■ ABOUT THIS TASK
Check the lines of the listing below for the word "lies", and state only how many have it.

====

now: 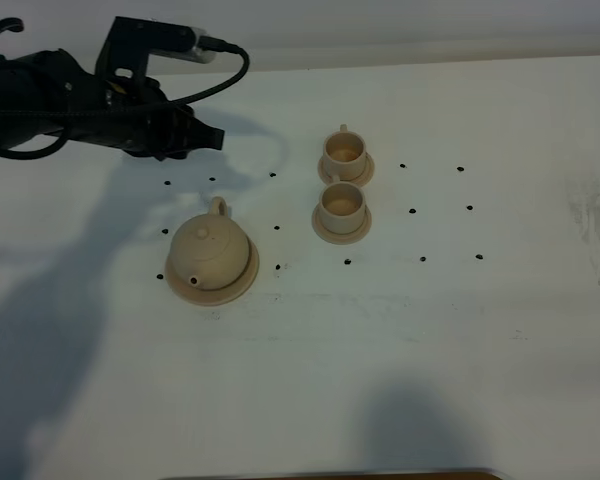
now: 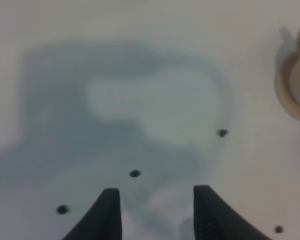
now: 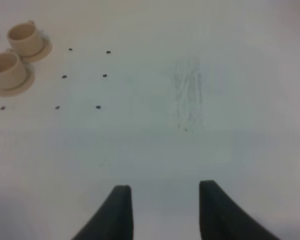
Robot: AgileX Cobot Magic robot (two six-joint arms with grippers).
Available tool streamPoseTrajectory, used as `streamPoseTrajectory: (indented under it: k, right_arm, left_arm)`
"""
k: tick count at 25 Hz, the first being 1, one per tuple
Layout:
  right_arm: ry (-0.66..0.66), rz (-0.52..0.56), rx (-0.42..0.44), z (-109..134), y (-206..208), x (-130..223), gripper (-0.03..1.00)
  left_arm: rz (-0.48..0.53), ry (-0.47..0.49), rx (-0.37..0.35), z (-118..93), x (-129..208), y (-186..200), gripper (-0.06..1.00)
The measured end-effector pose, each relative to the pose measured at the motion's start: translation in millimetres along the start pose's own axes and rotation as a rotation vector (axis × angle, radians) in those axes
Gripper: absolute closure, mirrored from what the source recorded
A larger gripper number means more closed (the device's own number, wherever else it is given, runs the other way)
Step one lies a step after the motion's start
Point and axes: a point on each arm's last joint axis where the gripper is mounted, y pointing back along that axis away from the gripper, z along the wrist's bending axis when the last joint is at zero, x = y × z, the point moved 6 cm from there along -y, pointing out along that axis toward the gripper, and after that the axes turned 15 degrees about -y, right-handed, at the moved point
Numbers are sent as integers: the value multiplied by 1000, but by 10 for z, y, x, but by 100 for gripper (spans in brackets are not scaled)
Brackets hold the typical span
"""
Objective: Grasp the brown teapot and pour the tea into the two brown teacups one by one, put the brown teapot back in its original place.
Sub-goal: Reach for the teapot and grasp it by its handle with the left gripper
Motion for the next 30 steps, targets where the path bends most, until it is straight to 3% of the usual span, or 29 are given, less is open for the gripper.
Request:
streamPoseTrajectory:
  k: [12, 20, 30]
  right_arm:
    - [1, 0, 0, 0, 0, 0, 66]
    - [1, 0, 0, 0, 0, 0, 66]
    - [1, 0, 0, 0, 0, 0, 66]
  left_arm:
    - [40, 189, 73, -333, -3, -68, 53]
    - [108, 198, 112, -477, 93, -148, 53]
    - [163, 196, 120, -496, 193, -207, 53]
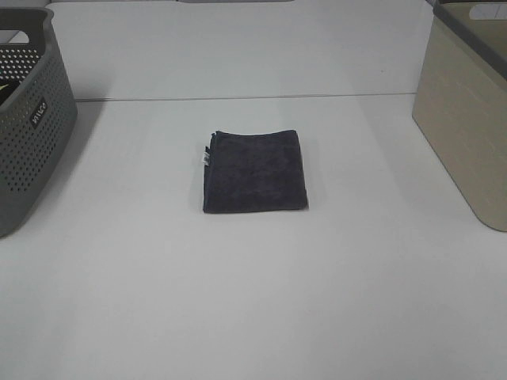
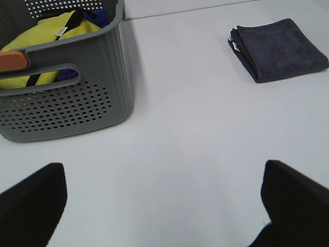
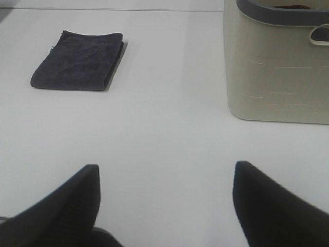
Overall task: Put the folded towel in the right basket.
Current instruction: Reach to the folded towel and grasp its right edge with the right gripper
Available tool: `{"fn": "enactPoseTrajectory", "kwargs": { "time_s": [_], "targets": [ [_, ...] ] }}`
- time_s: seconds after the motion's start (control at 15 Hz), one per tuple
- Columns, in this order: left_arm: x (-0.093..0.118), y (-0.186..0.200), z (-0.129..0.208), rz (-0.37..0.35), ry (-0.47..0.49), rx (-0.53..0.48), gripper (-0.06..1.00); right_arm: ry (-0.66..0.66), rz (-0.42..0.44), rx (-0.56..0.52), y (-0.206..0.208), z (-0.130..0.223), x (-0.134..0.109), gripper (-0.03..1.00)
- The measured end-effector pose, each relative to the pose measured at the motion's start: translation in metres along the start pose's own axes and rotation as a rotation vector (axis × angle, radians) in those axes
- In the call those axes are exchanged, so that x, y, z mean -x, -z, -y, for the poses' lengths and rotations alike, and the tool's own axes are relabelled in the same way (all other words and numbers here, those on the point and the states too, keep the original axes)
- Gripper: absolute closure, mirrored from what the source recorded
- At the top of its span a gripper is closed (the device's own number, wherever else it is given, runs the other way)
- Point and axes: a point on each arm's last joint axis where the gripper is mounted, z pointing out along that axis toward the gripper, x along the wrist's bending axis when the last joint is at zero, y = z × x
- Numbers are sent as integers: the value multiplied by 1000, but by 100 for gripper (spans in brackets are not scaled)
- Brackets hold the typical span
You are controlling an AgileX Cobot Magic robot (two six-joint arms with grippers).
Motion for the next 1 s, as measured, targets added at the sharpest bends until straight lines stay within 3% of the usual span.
{"fn": "enactPoseTrajectory", "kwargs": {
  "time_s": [1.0],
  "targets": [
    [0, 0, 0, 0, 0, 0, -3, -3, 2, -8, -1, -1, 0, 28]
  ]
}}
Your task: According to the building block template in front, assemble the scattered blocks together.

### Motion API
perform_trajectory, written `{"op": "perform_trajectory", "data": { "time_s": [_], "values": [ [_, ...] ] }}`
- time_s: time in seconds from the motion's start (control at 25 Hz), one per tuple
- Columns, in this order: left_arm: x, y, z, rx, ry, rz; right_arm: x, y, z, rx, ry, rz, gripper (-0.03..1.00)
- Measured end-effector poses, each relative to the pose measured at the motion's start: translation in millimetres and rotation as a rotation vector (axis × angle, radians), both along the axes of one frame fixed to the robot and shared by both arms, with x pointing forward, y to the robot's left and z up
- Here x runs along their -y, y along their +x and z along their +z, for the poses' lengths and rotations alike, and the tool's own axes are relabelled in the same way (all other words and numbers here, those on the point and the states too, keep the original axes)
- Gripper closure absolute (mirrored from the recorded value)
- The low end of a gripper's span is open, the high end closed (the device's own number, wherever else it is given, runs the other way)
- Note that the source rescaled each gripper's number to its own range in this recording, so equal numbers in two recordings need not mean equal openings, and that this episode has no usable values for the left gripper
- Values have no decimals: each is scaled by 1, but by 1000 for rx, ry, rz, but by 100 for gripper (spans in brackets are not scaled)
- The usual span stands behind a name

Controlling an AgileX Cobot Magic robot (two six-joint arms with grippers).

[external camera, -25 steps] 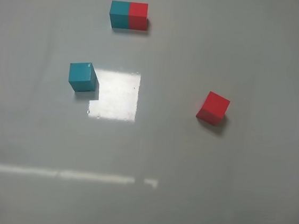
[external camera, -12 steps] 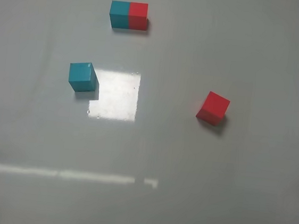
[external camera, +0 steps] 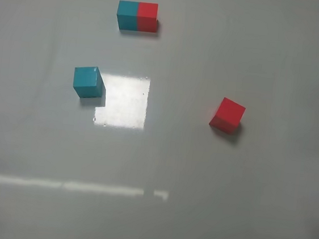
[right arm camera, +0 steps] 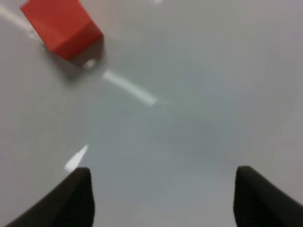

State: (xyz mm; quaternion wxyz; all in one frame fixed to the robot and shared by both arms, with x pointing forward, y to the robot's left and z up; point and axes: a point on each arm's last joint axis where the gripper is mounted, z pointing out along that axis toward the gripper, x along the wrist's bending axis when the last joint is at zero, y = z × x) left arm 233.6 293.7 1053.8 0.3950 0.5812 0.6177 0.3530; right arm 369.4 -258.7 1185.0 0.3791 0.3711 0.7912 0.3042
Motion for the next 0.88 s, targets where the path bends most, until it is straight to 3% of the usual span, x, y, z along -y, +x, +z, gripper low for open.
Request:
{"op": "perform_trajectory", "data": {
  "time_s": [0.32,0.52,0.88],
  "values": [
    [0,0,0,0,0,0,-50,18,8,5,-156,280,21],
    [0,0,0,0,0,0,-76,29,-3,-17,-241,381,21],
    [0,0,0,0,0,0,-116,64,-7,-60,-338,401,21]
  ]
}}
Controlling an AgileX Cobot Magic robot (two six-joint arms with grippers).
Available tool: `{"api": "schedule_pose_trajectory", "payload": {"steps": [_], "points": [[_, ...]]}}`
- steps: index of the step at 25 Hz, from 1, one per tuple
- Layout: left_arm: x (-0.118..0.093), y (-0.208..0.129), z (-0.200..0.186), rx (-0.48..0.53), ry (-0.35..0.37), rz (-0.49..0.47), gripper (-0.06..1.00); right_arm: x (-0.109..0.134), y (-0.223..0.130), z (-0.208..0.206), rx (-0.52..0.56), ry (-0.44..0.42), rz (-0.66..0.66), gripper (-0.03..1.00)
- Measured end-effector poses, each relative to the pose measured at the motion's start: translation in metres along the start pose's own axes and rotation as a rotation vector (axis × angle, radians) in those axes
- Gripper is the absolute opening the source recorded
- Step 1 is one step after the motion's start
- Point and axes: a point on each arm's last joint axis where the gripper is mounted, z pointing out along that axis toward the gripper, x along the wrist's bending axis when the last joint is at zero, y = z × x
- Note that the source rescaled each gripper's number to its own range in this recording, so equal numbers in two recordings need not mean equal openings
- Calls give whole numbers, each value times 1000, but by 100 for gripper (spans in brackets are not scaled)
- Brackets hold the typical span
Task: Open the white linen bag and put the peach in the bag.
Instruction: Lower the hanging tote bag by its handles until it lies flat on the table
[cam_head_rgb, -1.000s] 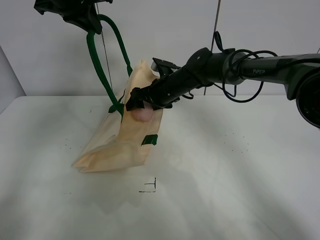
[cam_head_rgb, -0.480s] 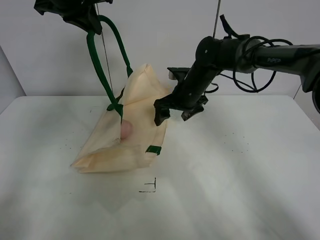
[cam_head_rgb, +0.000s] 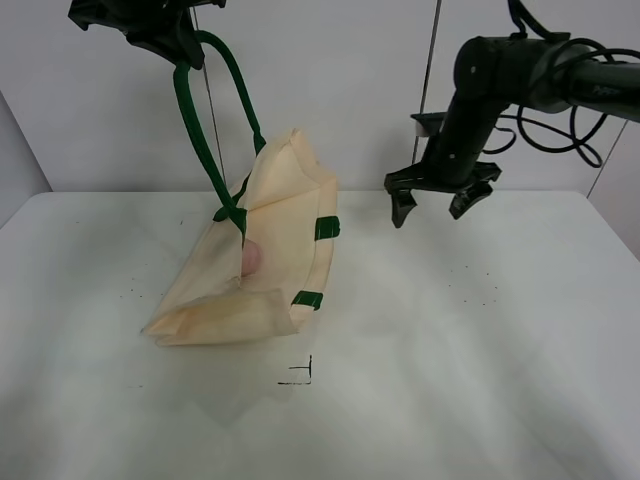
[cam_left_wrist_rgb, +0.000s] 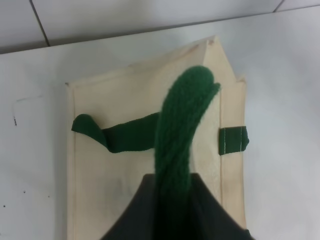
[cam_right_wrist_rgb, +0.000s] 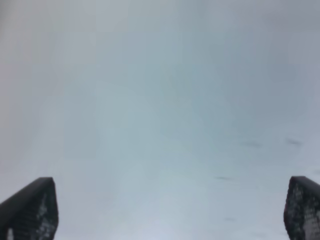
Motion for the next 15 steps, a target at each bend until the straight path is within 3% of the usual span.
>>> {"api": "schedule_pose_trajectory", "payload": {"steps": [6, 8, 11, 15], "points": [[0, 0, 0, 0, 0, 0, 0, -91, -5, -9, 24, -57, 184, 100], [0, 0, 0, 0, 0, 0, 0, -112, -11, -12, 44, -67, 229, 100], [0, 0, 0, 0, 0, 0, 0, -125, -14, -14, 52, -74, 257, 100], [0, 0, 0, 0, 0, 0, 0, -120, -14, -22, 35, -70, 247, 100]]}}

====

■ REPLY
2